Each new day, the parameters of the work changes, and the player must adapt quickly and without failure.

This difficulty spike ensures the game remains challenging and engaging for the player from beginning to end, while adding to the feeling of panic and wasted time.

Not only must the player fight the ticking clock, but they must adapt to and deal with the increasing number of daily changes to the job itself. There is no chance for second guessing, as every moment the player takes to double check a date or passport number means less time to process the rest of the line. The contrast between the attention to detail the job requires and the fast-paced nature the game imposes on the player invokes constant stress. Time is fleeting, and yet in order to do a consistently good job, the player must navigate an increasingly large pile of papers, thoroughly examining them for mistakes and inconsistencies. Therefore, there is a constant pressure on the back of the player’s mind. In the bottom right of the screen, a continuously ticking clock acts as a reminder that the day is finite. There is very little time to waste playing Papers Please. Home life is a brief and temporary distraction from the real game-work. This structure highlights the way Papers Please uses time to indicate importance to the player. The lack of time spent at home priorities work as essential and important, with the player’s family as an afterthought. Meanwhile, the world of work is active, busy, and engaging.
#Papers please game play online full
If a full day can take six minutes to complete, this section can take less than 30 seconds. It is brief, undetailed, and abstract. This screen is the entirety of the player’s home life, and is the most frequent interaction they have with their in-game family. The player distributes their meager earnings amongst heat and food, choosing whether that day the family will starve or freeze (unless the player is able to earn enough money for both). This is followed by a brief, static screen of white and green text on a black background. Most of the day is spent in the immigration booth, looking over papers until the horn signals the end of the day. The core gameplay loop of Papers Please designates work as of the utmost importance. It is not only through paperwork and armed guards that Askrokia maintains its power, but from the way it controls the player’s limited and valuable time. And yet the player is still dependent on their job to ensure their family’s survival. The player seemingly has little agency, yet directly controls the lives of every applicant that enters their booth.

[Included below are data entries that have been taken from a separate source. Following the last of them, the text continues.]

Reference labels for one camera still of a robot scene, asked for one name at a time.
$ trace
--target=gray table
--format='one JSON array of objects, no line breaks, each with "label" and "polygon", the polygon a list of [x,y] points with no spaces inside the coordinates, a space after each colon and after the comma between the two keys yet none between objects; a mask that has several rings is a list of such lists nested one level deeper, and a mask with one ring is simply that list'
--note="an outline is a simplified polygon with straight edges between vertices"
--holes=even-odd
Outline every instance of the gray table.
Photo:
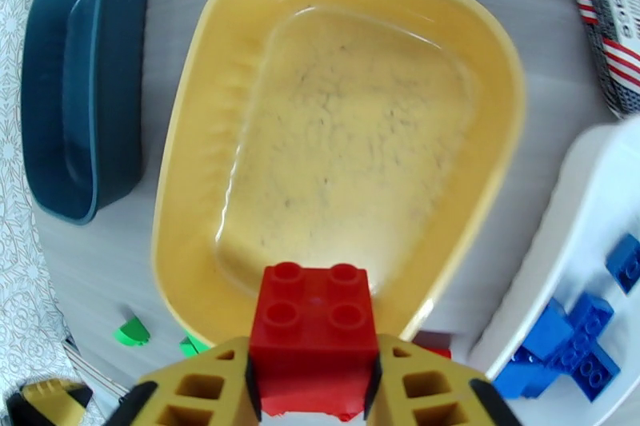
[{"label": "gray table", "polygon": [[[54,286],[79,348],[124,385],[181,358],[183,332],[154,287],[150,231],[171,107],[205,1],[149,0],[142,80],[145,173],[139,186],[86,227],[37,214]],[[614,120],[598,90],[574,0],[478,1],[518,47],[529,106],[502,191],[464,265],[424,324],[454,334],[454,347],[462,354],[477,340],[518,270],[568,146],[590,125]],[[125,348],[111,337],[127,308],[151,332],[144,348]],[[610,424],[626,424],[625,417],[639,412],[640,404],[629,400]]]}]

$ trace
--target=red duplo block
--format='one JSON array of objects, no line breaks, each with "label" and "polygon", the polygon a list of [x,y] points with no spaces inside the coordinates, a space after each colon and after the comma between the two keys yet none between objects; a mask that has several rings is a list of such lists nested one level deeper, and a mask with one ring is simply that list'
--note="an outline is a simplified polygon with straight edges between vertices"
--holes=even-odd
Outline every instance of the red duplo block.
[{"label": "red duplo block", "polygon": [[249,355],[267,414],[362,412],[378,356],[366,271],[267,267]]}]

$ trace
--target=lego stud
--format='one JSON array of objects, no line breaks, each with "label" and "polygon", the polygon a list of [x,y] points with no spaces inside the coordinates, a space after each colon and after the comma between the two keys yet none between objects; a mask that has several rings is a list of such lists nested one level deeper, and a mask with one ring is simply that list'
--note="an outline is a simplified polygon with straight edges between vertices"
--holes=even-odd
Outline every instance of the lego stud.
[{"label": "lego stud", "polygon": [[589,375],[589,385],[593,388],[601,387],[603,381],[604,377],[602,376],[602,372],[599,370]]},{"label": "lego stud", "polygon": [[597,336],[600,334],[604,326],[602,326],[602,322],[600,321],[600,317],[597,315],[593,315],[592,317],[587,318],[587,322],[585,323],[585,331],[592,336]]},{"label": "lego stud", "polygon": [[578,352],[586,352],[591,348],[591,340],[586,333],[577,333],[574,338],[574,349]]},{"label": "lego stud", "polygon": [[281,262],[274,266],[271,283],[283,297],[300,297],[304,291],[302,267],[295,262]]},{"label": "lego stud", "polygon": [[625,276],[630,281],[637,281],[640,277],[640,262],[638,259],[633,259],[625,269]]},{"label": "lego stud", "polygon": [[300,325],[298,306],[289,301],[276,301],[266,309],[264,324],[273,333],[291,333]]},{"label": "lego stud", "polygon": [[329,293],[332,297],[353,296],[363,277],[363,273],[351,264],[336,264],[329,269]]},{"label": "lego stud", "polygon": [[533,353],[527,351],[525,348],[520,347],[516,350],[516,353],[511,357],[512,362],[534,364],[537,360]]},{"label": "lego stud", "polygon": [[329,323],[341,332],[357,332],[365,324],[365,313],[356,305],[336,305],[330,311]]},{"label": "lego stud", "polygon": [[568,348],[560,357],[560,362],[566,367],[573,367],[575,361],[578,359],[578,354],[572,348]]},{"label": "lego stud", "polygon": [[593,369],[594,369],[594,365],[590,362],[590,360],[585,360],[580,364],[580,373],[583,376],[590,375]]}]

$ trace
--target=patterned tablecloth
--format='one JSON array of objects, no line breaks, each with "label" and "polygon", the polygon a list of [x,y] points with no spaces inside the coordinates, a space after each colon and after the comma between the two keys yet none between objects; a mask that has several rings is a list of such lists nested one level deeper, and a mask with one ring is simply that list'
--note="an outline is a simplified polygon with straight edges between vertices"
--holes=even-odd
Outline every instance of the patterned tablecloth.
[{"label": "patterned tablecloth", "polygon": [[[22,164],[20,67],[30,0],[0,0],[0,392],[26,381],[77,375],[57,307]],[[3,413],[4,402],[0,405]],[[104,421],[95,406],[84,424]]]}]

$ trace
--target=blue lego brick
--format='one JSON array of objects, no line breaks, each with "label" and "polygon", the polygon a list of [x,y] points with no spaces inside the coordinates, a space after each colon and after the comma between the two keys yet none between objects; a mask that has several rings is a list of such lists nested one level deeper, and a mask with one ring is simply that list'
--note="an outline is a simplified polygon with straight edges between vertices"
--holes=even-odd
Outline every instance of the blue lego brick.
[{"label": "blue lego brick", "polygon": [[540,395],[545,392],[546,388],[548,388],[554,383],[556,379],[558,379],[559,375],[560,372],[558,370],[553,370],[552,368],[546,367],[541,368],[522,391],[522,396],[529,399],[540,397]]},{"label": "blue lego brick", "polygon": [[543,368],[539,363],[511,361],[494,380],[494,387],[505,399],[518,399]]},{"label": "blue lego brick", "polygon": [[517,362],[519,364],[524,364],[524,363],[538,364],[538,363],[540,363],[540,360],[533,353],[529,352],[529,350],[527,350],[524,347],[520,347],[520,348],[518,348],[518,350],[516,350],[516,353],[511,357],[511,361],[512,362]]},{"label": "blue lego brick", "polygon": [[629,294],[640,278],[640,242],[626,234],[606,257],[606,268],[622,291]]},{"label": "blue lego brick", "polygon": [[564,308],[551,298],[542,315],[522,342],[522,346],[538,359],[546,360],[557,352],[574,334]]},{"label": "blue lego brick", "polygon": [[596,344],[571,376],[593,402],[619,372],[620,368],[611,357]]},{"label": "blue lego brick", "polygon": [[574,335],[566,346],[550,359],[550,367],[571,374],[595,345],[614,309],[602,298],[584,292],[569,313],[569,322],[574,327]]}]

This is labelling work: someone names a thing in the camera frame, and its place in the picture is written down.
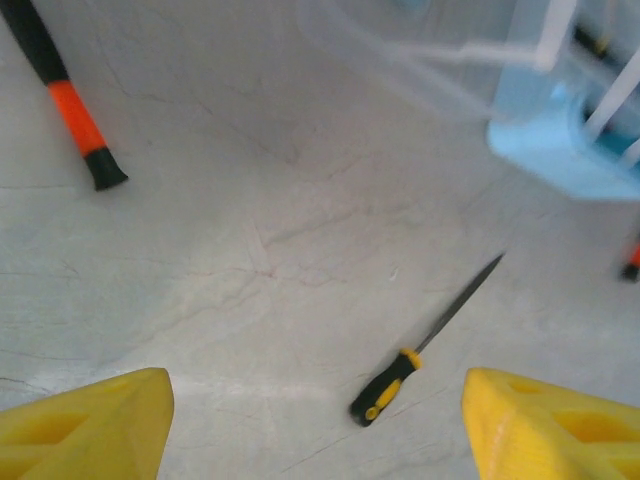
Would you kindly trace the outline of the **orange black screwdriver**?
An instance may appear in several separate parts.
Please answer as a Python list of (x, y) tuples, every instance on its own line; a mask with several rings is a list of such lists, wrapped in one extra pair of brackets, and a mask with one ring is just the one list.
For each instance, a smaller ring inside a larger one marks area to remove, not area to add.
[(94, 188), (105, 191), (128, 180), (74, 87), (58, 49), (31, 0), (0, 0), (0, 15), (28, 62), (47, 88)]
[(631, 283), (640, 282), (640, 240), (635, 243), (631, 255), (623, 265), (620, 279)]

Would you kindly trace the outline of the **clear plastic tool box lid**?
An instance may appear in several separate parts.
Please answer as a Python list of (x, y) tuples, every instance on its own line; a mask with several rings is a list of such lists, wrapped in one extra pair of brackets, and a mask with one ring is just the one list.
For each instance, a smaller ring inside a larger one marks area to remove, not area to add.
[[(507, 67), (564, 78), (592, 71), (605, 93), (640, 53), (640, 0), (297, 0), (303, 35), (404, 100), (453, 119), (509, 122), (494, 105)], [(611, 38), (596, 58), (577, 23)]]

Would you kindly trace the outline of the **yellow-handled screwdriver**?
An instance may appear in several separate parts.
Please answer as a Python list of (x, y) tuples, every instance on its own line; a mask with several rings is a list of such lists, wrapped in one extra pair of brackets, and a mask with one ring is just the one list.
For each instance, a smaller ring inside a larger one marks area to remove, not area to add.
[(608, 34), (596, 35), (587, 26), (577, 23), (573, 30), (573, 42), (595, 56), (605, 58), (608, 55), (611, 38)]

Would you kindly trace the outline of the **yellow black handle file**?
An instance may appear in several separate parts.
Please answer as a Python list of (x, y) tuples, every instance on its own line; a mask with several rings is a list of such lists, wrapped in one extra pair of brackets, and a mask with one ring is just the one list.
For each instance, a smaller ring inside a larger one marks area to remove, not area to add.
[(348, 408), (357, 425), (370, 426), (396, 398), (406, 379), (422, 367), (421, 352), (485, 283), (503, 257), (504, 253), (500, 253), (486, 264), (437, 317), (424, 339), (415, 348), (400, 349), (393, 361), (361, 390)]

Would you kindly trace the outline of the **blue plastic tool box base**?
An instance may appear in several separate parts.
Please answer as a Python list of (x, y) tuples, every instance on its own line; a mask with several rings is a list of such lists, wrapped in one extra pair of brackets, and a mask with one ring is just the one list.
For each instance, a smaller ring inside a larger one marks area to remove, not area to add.
[(507, 67), (494, 105), (514, 119), (489, 122), (491, 151), (566, 195), (587, 201), (640, 201), (640, 146), (635, 163), (623, 159), (640, 140), (640, 88), (599, 136), (585, 122), (609, 80), (571, 69), (564, 78)]

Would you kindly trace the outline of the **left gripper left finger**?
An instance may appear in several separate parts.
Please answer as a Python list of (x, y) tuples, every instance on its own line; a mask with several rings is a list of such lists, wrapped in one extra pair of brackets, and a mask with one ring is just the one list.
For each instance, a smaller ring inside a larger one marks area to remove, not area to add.
[(174, 414), (146, 368), (0, 412), (0, 480), (156, 480)]

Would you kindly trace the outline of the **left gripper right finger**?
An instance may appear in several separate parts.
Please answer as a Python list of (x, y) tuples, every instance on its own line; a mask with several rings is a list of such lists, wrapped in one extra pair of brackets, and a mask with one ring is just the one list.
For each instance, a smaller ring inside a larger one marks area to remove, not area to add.
[(640, 480), (640, 408), (489, 368), (462, 414), (481, 480)]

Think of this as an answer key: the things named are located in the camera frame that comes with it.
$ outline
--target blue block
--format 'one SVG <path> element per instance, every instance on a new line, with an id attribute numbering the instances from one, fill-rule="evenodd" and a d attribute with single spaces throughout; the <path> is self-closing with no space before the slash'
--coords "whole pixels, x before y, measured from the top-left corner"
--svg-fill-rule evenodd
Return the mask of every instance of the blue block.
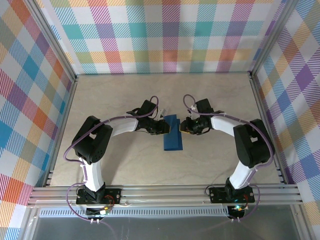
<path id="1" fill-rule="evenodd" d="M 183 150 L 182 136 L 179 130 L 180 119 L 177 115 L 165 116 L 164 120 L 170 125 L 170 133 L 163 136 L 163 150 L 165 151 L 181 151 Z"/>

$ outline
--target table surface
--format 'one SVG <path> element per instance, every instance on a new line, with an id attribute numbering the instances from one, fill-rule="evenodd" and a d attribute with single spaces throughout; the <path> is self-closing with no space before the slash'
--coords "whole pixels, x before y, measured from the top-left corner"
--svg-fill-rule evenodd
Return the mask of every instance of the table surface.
<path id="1" fill-rule="evenodd" d="M 83 75 L 51 185 L 69 186 L 83 180 L 82 168 L 63 160 L 63 153 L 88 116 L 102 120 L 121 116 L 157 95 L 159 108 L 183 121 L 188 115 L 183 105 L 185 94 L 196 100 L 208 98 L 215 111 L 249 121 L 260 118 L 245 73 Z M 162 135 L 126 132 L 112 137 L 101 159 L 106 185 L 224 184 L 239 162 L 234 138 L 221 131 L 200 136 L 182 133 L 182 142 L 182 151 L 164 151 Z M 73 150 L 68 157 L 77 159 Z M 252 183 L 279 183 L 275 165 L 259 170 Z"/>

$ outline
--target aluminum frame
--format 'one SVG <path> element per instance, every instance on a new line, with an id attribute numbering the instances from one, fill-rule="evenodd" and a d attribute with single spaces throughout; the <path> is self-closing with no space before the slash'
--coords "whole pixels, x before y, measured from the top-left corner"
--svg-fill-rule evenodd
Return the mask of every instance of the aluminum frame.
<path id="1" fill-rule="evenodd" d="M 271 141 L 274 145 L 274 148 L 275 148 L 274 163 L 276 165 L 277 170 L 281 172 L 281 173 L 278 173 L 278 175 L 279 175 L 279 177 L 282 177 L 283 183 L 288 183 L 289 180 L 288 180 L 288 177 L 285 172 L 285 167 L 283 166 L 283 163 L 280 160 L 278 146 L 275 143 L 275 139 L 273 137 L 270 125 L 268 123 L 268 118 L 266 115 L 266 111 L 264 110 L 263 102 L 258 95 L 259 89 L 258 89 L 258 86 L 256 83 L 256 79 L 257 79 L 256 74 L 252 73 L 252 75 L 249 75 L 249 81 L 250 81 L 252 92 L 253 92 L 257 107 L 258 107 L 258 111 L 260 113 L 261 119 L 266 127 L 266 130 L 267 130 L 267 132 L 270 136 L 270 139 L 271 139 Z M 295 224 L 297 226 L 297 230 L 299 232 L 300 238 L 306 239 L 306 240 L 316 239 L 315 233 L 312 229 L 312 225 L 309 221 L 309 218 L 307 217 L 307 211 L 305 209 L 305 206 L 303 204 L 300 204 L 300 205 L 292 204 L 291 211 L 292 211 L 293 218 L 294 218 Z"/>
<path id="2" fill-rule="evenodd" d="M 224 185 L 214 185 L 214 187 L 223 187 Z M 108 188 L 120 188 L 121 200 L 119 205 L 115 205 L 114 209 L 128 208 L 134 213 L 134 210 L 139 209 L 154 209 L 154 208 L 172 208 L 177 211 L 189 207 L 190 209 L 206 208 L 206 209 L 223 209 L 226 206 L 234 206 L 231 203 L 213 204 L 210 203 L 210 197 L 205 194 L 207 185 L 114 185 Z M 300 206 L 302 202 L 298 187 L 295 184 L 258 184 L 260 189 L 259 205 L 291 205 Z M 47 186 L 34 188 L 24 217 L 24 228 L 21 230 L 19 239 L 32 239 L 35 233 L 38 218 L 42 209 L 51 208 L 66 209 L 66 193 L 68 186 Z M 83 207 L 90 207 L 92 205 L 76 205 L 76 189 L 73 187 L 69 192 L 69 201 L 71 206 L 75 209 L 83 209 Z M 255 195 L 258 194 L 256 188 L 253 188 Z M 121 211 L 118 211 L 118 217 L 121 216 Z M 70 217 L 69 215 L 61 214 L 59 217 Z M 197 216 L 197 213 L 189 214 L 188 217 Z M 299 234 L 304 236 L 303 239 L 308 238 L 308 231 L 305 225 L 298 227 Z"/>
<path id="3" fill-rule="evenodd" d="M 77 74 L 74 71 L 73 67 L 71 66 L 65 52 L 63 51 L 62 47 L 59 44 L 54 32 L 52 31 L 47 19 L 45 18 L 42 10 L 40 9 L 36 0 L 25 0 L 24 1 L 26 6 L 28 7 L 29 11 L 31 12 L 33 18 L 35 19 L 36 23 L 39 25 L 41 32 L 43 33 L 45 39 L 48 41 L 49 45 L 52 47 L 55 55 L 61 62 L 61 65 L 73 82 L 76 82 Z"/>
<path id="4" fill-rule="evenodd" d="M 282 30 L 284 29 L 289 17 L 295 10 L 296 5 L 298 4 L 299 0 L 288 0 L 279 16 L 278 20 L 274 24 L 271 34 L 269 35 L 261 53 L 259 54 L 255 65 L 253 66 L 252 72 L 253 74 L 257 74 L 261 66 L 266 61 L 272 47 L 275 45 L 276 41 L 278 40 Z"/>
<path id="5" fill-rule="evenodd" d="M 50 173 L 53 173 L 53 170 L 55 169 L 55 165 L 56 165 L 56 162 L 57 162 L 59 149 L 60 149 L 62 138 L 64 136 L 64 132 L 65 132 L 65 129 L 66 129 L 68 116 L 69 116 L 69 113 L 70 113 L 72 102 L 74 100 L 74 96 L 75 96 L 75 92 L 76 92 L 76 89 L 77 89 L 77 85 L 78 85 L 78 82 L 76 82 L 76 81 L 73 82 L 72 85 L 71 85 L 69 99 L 68 99 L 68 102 L 66 104 L 66 108 L 65 108 L 65 111 L 64 111 L 64 115 L 63 115 L 63 118 L 62 118 L 61 125 L 60 125 L 60 127 L 58 129 L 57 137 L 56 137 L 56 139 L 54 141 L 53 152 L 52 152 L 51 157 L 49 159 L 49 164 L 48 164 L 47 168 L 45 169 L 45 172 L 44 172 L 44 175 L 43 175 L 44 177 L 43 177 L 43 181 L 41 183 L 41 186 L 43 186 L 43 187 L 45 187 L 47 185 L 48 179 L 49 178 L 51 179 L 51 177 L 52 177 L 52 174 L 50 174 Z"/>

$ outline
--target plaid wallpaper
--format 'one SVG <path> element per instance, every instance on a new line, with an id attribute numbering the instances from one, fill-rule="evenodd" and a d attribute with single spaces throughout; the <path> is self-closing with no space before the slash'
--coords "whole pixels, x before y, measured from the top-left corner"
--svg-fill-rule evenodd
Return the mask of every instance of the plaid wallpaper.
<path id="1" fill-rule="evenodd" d="M 0 0 L 0 240 L 16 239 L 71 80 L 23 0 Z"/>
<path id="2" fill-rule="evenodd" d="M 268 40 L 268 37 L 272 33 L 272 31 L 274 30 L 276 22 L 277 22 L 278 18 L 280 17 L 280 15 L 281 15 L 281 13 L 282 13 L 287 1 L 288 0 L 281 0 L 281 3 L 280 3 L 278 9 L 276 10 L 276 12 L 275 12 L 275 14 L 273 16 L 273 19 L 272 19 L 268 29 L 266 30 L 262 41 L 260 42 L 259 48 L 257 49 L 257 51 L 256 51 L 256 53 L 255 53 L 255 55 L 253 57 L 253 61 L 252 61 L 251 65 L 250 65 L 250 67 L 249 67 L 250 71 L 253 70 L 261 51 L 265 48 L 265 45 L 266 45 L 267 40 Z"/>
<path id="3" fill-rule="evenodd" d="M 320 239 L 320 1 L 300 0 L 258 73 L 280 157 Z"/>
<path id="4" fill-rule="evenodd" d="M 38 3 L 76 72 L 143 74 L 246 72 L 285 1 Z"/>

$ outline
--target vent grille
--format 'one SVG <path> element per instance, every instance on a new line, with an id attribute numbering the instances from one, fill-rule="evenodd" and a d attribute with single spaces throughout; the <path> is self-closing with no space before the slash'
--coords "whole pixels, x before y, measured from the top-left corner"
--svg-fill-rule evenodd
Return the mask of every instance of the vent grille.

This framing allows the opportunity to explore complex issues of bureaucracy, borders, and the way the state controls individual freedoms. Papers Please has a simple central concept: you are an immigration officer, checking passports and entry documents for a seemingly endless line of desperate people, hoping they can enter the glorious country of Askrokia. Lucas Pope’s 2013 game Papers Please has been rightfully celebrated for the way it utilises aesthetics and gameplay to provide the experience of being a powerless arm of an authoritarian dictatorship.